*Brief:* Restate word for word the lines below from the one that has "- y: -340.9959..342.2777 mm" through the one that has "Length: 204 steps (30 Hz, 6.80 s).", keeping both and dropping all pictures.

*** Data shown ***

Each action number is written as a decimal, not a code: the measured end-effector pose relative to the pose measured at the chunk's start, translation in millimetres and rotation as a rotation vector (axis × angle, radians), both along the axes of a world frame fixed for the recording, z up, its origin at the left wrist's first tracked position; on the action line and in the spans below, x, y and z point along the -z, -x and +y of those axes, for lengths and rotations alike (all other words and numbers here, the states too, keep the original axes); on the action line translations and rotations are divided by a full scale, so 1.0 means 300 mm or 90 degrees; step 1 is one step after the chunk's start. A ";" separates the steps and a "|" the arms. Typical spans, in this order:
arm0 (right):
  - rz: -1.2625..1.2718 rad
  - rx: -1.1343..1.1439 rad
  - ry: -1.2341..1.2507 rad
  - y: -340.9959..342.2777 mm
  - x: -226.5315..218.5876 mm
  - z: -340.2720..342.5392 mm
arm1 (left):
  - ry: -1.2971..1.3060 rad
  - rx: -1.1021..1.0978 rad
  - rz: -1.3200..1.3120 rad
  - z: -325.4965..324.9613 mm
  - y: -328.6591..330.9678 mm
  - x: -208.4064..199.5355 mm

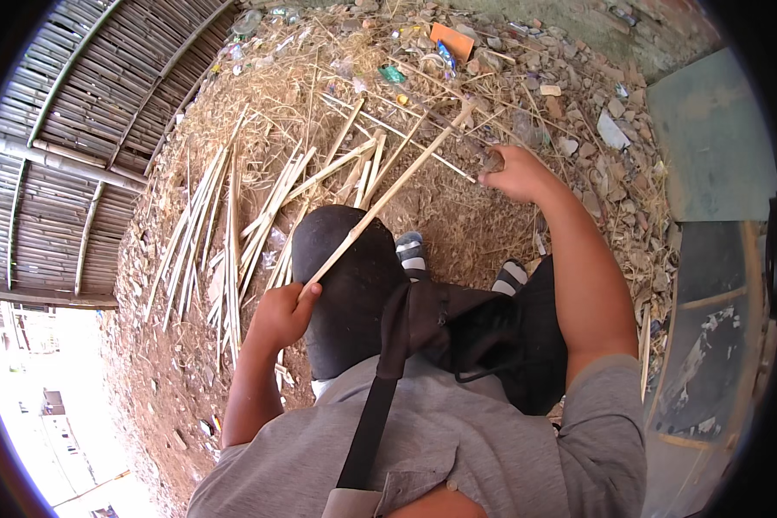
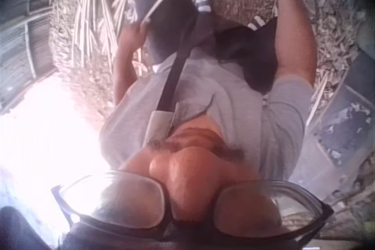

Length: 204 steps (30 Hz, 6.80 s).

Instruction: The person holds a strip of bamboo and uses a large knife to repeatedly shave its surface and edges while sitting on the ground.

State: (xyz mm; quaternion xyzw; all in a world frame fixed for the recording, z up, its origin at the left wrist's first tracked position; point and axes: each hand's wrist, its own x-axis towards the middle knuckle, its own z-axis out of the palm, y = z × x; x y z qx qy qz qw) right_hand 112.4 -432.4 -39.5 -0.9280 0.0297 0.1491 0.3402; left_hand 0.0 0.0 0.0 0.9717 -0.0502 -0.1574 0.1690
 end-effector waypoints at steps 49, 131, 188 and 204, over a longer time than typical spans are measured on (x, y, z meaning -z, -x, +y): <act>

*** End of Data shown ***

*Output for this exercise:*
  - y: -340.9959..342.2777 mm
  - x: -226.5315..218.5876 mm
  - z: -340.2720..342.5392 mm
arm1 (left):
  - ry: -1.2971..1.3060 rad
  - rx: -1.1021..1.0978 rad
  - rz: -1.3200..1.3120 rad
  - z: -325.4965..324.9613 mm
  - y: -328.6591..330.9678 mm
  - x: -208.4064..199.5355 mm


Length: 204 steps (30 Hz, 6.80 s).

The output for this exercise is complete.